Task goal.
Look below for the line that contains "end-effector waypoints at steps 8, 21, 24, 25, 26", then quote it and all the lines after it, exactly, with the pictures left out.

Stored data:
:::::
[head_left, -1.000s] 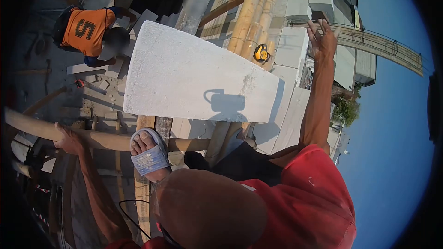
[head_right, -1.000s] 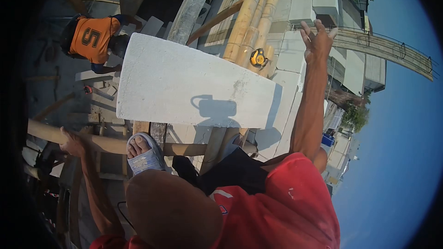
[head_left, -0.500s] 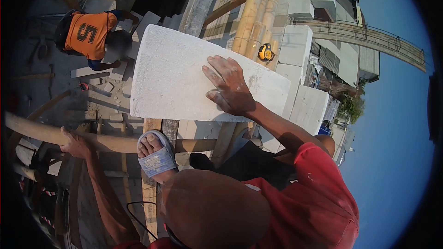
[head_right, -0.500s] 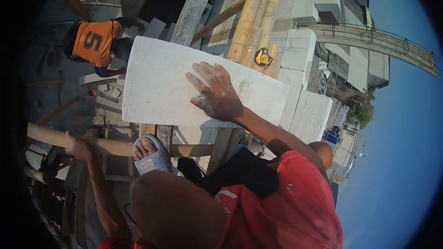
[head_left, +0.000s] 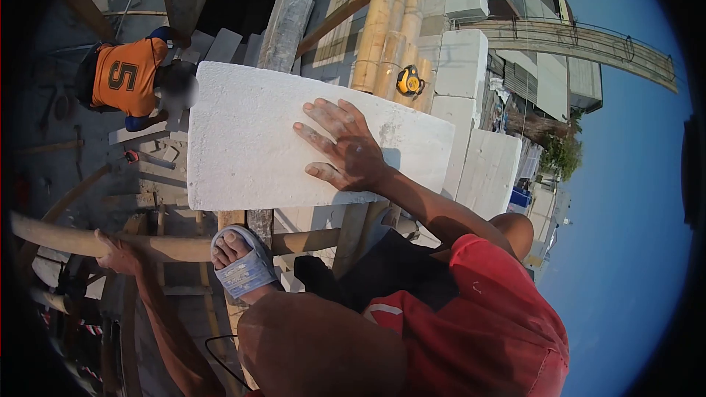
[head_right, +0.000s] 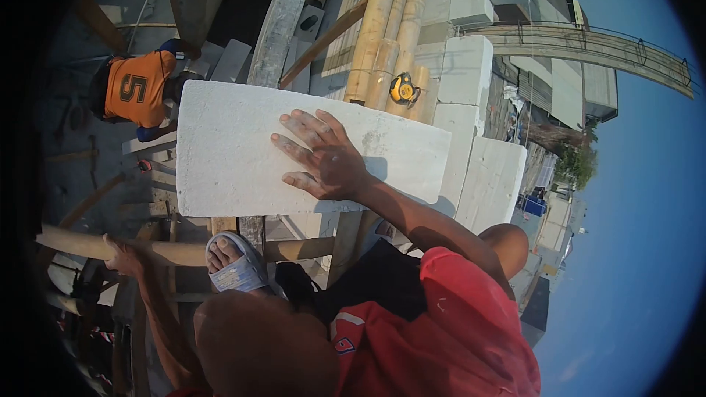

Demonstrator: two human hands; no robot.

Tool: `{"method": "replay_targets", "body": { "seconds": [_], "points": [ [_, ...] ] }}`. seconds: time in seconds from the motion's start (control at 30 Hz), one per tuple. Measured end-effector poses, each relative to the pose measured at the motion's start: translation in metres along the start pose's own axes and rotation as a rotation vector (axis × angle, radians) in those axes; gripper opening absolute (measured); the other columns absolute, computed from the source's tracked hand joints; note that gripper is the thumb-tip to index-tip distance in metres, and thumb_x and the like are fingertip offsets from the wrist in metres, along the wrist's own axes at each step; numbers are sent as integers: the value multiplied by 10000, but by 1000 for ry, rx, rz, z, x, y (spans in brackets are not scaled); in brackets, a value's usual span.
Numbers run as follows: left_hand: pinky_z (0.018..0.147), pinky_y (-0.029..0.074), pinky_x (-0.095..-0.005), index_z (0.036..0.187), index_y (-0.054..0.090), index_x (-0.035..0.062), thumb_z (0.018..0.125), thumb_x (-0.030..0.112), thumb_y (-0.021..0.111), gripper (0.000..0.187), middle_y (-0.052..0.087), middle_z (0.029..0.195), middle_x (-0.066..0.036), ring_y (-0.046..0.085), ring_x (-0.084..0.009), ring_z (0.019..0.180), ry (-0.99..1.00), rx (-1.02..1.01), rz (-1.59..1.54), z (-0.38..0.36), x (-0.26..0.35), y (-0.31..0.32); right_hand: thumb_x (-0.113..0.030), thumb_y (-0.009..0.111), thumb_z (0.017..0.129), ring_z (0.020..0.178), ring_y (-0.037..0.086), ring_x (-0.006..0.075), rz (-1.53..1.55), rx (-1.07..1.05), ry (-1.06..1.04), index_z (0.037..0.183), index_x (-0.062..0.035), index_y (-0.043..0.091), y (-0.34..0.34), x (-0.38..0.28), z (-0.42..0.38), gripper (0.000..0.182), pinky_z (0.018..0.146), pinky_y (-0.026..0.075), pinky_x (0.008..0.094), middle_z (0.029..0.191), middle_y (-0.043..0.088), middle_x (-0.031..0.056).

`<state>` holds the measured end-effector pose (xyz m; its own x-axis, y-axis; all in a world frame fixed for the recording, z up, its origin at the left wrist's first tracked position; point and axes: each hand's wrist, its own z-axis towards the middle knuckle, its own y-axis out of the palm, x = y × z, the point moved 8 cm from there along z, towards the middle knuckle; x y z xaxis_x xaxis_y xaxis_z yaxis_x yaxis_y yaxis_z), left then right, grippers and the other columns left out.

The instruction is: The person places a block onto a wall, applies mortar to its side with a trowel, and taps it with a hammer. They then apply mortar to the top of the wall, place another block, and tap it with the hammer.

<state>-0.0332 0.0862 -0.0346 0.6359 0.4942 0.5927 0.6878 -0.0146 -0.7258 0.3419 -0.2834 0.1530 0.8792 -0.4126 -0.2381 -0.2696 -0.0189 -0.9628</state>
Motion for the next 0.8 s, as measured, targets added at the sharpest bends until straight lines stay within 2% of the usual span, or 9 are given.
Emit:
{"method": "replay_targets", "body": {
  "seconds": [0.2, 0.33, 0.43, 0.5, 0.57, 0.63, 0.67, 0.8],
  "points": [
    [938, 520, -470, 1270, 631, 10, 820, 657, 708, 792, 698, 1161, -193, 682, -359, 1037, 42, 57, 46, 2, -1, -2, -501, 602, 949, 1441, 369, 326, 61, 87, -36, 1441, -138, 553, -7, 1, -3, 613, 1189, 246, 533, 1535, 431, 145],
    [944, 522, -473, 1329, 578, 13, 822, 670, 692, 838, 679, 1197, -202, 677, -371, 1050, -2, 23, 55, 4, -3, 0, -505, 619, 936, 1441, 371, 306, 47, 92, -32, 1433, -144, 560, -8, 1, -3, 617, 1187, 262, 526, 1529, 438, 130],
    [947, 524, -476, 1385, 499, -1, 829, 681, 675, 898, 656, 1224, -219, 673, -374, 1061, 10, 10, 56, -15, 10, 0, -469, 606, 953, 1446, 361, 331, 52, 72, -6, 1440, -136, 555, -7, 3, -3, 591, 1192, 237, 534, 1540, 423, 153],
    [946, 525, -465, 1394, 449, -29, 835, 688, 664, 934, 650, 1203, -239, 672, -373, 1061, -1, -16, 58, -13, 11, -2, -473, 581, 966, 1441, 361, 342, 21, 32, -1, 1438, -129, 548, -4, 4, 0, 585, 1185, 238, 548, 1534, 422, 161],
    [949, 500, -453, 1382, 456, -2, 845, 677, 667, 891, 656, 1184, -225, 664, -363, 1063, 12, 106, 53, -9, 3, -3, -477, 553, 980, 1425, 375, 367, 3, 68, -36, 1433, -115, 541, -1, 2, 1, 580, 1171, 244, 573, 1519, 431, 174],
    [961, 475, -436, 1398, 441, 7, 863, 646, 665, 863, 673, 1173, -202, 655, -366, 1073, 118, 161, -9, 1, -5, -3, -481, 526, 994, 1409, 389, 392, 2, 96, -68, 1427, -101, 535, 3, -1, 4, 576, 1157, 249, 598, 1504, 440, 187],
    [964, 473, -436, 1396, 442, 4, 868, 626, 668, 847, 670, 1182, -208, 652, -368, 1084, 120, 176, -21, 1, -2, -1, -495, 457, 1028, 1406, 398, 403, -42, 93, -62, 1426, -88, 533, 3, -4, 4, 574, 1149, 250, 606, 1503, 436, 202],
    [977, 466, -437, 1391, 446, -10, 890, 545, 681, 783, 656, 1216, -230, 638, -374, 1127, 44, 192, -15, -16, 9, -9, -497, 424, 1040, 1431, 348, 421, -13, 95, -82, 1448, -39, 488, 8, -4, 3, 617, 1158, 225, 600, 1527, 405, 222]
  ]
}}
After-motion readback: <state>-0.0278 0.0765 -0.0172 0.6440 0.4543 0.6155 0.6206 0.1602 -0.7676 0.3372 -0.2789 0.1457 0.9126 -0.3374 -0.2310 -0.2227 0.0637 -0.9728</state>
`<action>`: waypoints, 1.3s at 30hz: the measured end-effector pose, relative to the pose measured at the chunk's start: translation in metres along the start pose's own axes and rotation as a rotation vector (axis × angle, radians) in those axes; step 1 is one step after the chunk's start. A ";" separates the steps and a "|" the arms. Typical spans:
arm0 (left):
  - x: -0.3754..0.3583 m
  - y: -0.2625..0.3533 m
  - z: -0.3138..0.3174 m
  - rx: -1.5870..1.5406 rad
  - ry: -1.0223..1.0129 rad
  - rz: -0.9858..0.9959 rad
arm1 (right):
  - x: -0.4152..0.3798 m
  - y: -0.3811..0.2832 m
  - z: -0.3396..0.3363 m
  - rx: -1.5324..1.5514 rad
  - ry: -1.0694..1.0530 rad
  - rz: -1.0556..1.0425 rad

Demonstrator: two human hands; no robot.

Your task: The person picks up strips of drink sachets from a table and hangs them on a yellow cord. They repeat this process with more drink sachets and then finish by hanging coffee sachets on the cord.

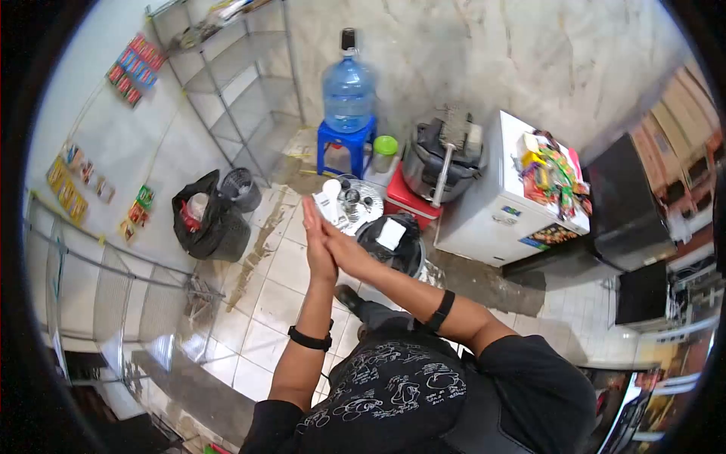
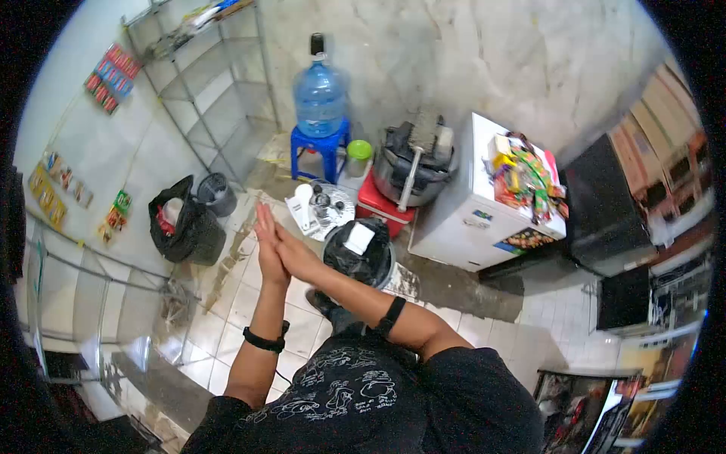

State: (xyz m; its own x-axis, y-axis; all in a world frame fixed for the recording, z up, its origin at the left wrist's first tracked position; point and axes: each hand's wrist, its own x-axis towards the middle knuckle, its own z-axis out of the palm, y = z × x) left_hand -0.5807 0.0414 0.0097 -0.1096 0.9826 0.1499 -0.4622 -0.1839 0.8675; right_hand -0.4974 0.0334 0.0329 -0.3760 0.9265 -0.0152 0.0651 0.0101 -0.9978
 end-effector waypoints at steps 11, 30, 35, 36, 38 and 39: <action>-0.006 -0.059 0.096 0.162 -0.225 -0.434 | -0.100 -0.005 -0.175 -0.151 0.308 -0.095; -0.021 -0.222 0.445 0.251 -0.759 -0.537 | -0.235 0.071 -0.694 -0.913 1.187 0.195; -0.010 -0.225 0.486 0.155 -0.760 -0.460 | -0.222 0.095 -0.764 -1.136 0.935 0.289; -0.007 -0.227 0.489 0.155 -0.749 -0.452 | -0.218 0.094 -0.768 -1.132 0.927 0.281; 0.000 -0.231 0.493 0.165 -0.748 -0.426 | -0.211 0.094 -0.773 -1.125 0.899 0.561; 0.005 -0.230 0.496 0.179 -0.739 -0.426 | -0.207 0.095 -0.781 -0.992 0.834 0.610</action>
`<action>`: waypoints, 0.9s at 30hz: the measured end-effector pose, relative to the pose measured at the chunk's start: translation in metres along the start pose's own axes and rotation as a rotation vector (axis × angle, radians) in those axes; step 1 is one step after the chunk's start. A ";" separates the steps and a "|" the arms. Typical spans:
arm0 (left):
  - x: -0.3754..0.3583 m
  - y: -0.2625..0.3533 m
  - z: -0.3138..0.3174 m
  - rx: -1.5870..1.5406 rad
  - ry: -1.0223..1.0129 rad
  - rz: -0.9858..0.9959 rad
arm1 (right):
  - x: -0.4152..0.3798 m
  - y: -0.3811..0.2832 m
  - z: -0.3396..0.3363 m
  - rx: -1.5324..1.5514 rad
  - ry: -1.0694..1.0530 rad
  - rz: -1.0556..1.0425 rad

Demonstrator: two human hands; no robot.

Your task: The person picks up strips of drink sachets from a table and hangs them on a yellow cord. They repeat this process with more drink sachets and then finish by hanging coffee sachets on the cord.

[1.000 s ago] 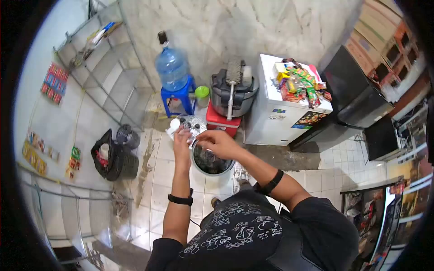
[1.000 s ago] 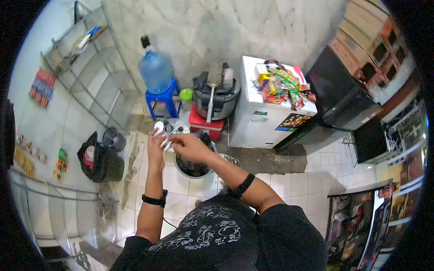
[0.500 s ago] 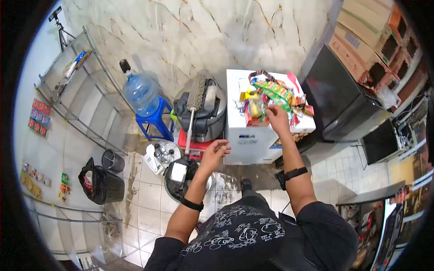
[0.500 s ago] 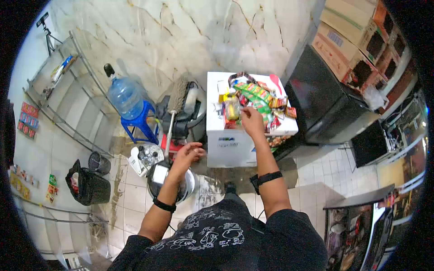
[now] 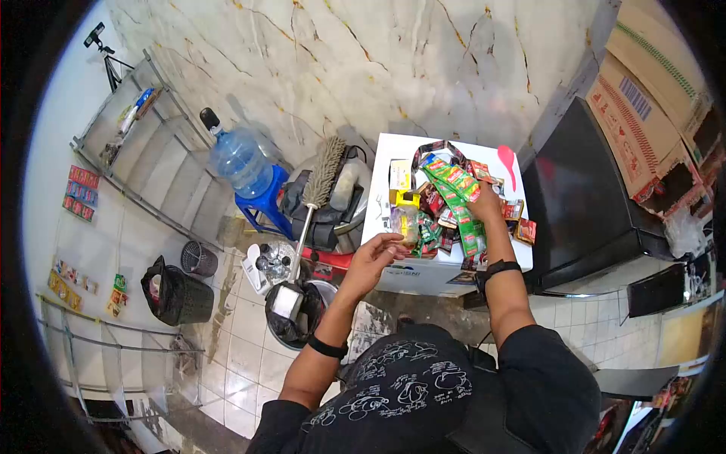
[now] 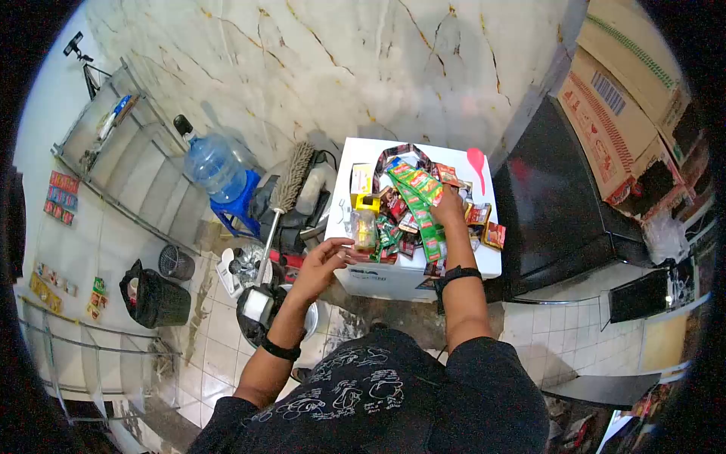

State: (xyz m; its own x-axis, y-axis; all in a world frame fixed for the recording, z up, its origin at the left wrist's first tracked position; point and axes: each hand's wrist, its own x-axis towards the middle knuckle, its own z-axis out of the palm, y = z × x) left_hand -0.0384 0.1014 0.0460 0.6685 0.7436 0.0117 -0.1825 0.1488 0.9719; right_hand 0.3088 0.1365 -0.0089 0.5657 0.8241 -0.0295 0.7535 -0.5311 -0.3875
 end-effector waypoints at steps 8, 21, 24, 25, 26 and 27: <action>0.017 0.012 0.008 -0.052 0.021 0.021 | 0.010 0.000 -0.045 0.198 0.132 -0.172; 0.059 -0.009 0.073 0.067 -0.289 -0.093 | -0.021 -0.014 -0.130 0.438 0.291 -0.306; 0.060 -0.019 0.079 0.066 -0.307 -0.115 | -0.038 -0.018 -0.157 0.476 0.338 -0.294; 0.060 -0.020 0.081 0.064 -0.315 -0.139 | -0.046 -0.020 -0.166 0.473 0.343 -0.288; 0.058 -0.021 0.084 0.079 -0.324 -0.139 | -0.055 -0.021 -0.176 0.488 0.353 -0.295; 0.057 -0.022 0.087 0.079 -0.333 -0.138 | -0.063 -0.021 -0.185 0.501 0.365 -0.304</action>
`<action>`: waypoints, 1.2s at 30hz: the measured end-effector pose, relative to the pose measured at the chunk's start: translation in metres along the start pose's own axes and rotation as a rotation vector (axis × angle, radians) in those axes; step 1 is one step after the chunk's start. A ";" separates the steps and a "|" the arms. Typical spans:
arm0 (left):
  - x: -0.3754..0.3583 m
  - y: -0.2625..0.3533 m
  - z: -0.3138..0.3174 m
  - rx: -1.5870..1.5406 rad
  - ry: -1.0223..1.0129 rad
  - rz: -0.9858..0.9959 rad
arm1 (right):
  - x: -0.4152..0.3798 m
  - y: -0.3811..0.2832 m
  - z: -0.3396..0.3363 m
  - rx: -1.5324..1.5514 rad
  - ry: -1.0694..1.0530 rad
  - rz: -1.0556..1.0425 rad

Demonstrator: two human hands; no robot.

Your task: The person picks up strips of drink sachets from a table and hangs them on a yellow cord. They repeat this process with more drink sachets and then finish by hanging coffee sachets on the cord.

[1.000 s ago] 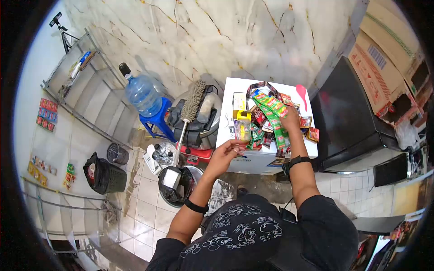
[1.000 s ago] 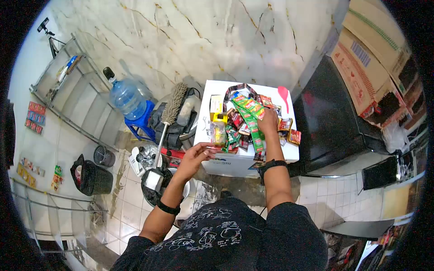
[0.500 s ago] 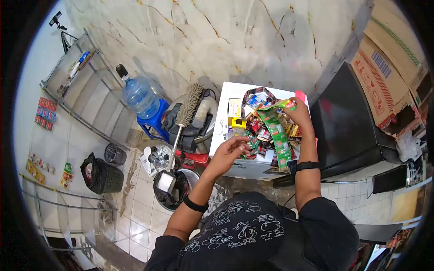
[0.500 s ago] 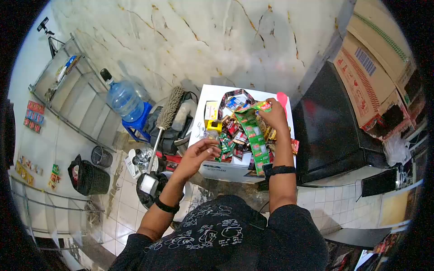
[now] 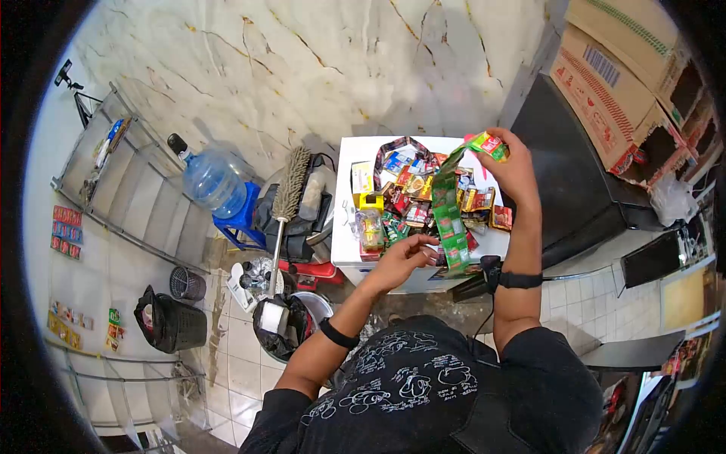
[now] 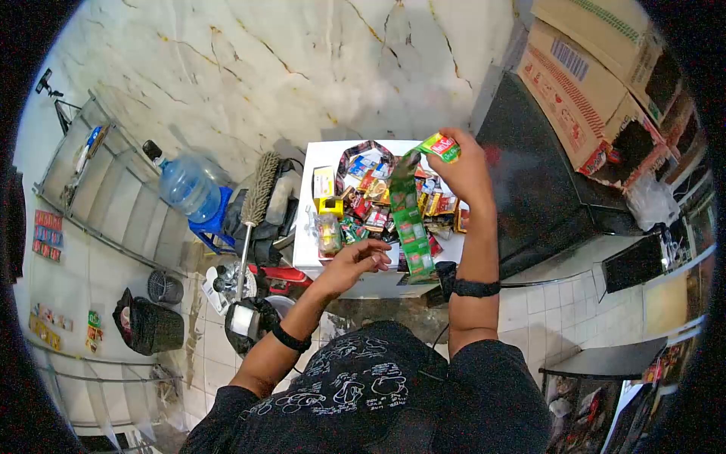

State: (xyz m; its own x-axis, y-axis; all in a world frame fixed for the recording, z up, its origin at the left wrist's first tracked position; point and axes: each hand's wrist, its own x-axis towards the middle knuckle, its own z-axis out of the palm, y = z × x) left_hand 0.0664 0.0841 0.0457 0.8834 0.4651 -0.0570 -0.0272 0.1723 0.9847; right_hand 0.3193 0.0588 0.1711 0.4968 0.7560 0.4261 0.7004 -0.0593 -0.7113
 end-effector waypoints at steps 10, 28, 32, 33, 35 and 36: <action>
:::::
Result of this task.
 end-effector waypoints at steps 8, 21, 24, 25, 26 and 27: <action>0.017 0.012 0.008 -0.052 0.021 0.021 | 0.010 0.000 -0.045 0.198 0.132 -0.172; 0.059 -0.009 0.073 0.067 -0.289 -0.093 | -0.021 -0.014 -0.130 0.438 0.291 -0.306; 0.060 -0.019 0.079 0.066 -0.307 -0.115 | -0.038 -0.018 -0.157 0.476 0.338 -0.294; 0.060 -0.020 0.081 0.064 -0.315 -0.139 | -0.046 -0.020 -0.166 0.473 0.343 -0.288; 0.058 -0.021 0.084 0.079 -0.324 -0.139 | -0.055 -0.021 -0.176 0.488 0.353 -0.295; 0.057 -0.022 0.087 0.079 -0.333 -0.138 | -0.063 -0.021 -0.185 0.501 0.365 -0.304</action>
`<action>`: waypoints, 1.2s at 30hz: the measured end-effector pose, relative to the pose measured at the chunk's start: translation in metres along the start pose's own axes and rotation as a rotation vector (axis × angle, radians) in those axes; step 1 is one step after the chunk's start. A ";" separates the steps and a "|" the arms. Typical spans:
arm0 (left):
  - x: -0.3754..0.3583 m
  - y: -0.2625..0.3533 m
  - z: -0.3138..0.3174 m
  - rx: -1.5870..1.5406 rad
  - ry: -1.0223..1.0129 rad
  - rz: -0.9858..0.9959 rad
arm1 (right):
  - x: -0.4152..0.3798 m
  - y: -0.3811..0.2832 m
  - z: -0.3396..0.3363 m
  - rx: -1.5324..1.5514 rad
  - ry: -1.0694..1.0530 rad
  - rz: -1.0556..1.0425 rad

Demonstrator: two human hands; no robot.

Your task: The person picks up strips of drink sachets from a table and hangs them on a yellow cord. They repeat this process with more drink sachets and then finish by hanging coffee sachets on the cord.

[1.000 s ago] 
[1.000 s ago] 
[0.500 s ago] 
[0.500 s ago] 
[now] 
[now] 

State: (xyz m; its own x-axis, y-axis; all in a world frame fixed for the recording, z up, its origin at the left wrist's first tracked position; point and axes: each hand's wrist, its own x-axis towards the middle knuckle, its own z-axis out of the palm, y = z × x) left_hand 0.0664 0.0841 0.0457 0.8834 0.4651 -0.0570 -0.0272 0.1723 0.9847; right_hand 0.3193 0.0588 0.1711 0.4968 0.7560 0.4261 0.7004 -0.0593 -0.7113
 end-effector waypoints at steps 10, 28, 32, 33, 35 and 36: <action>

With this, the exercise is finished.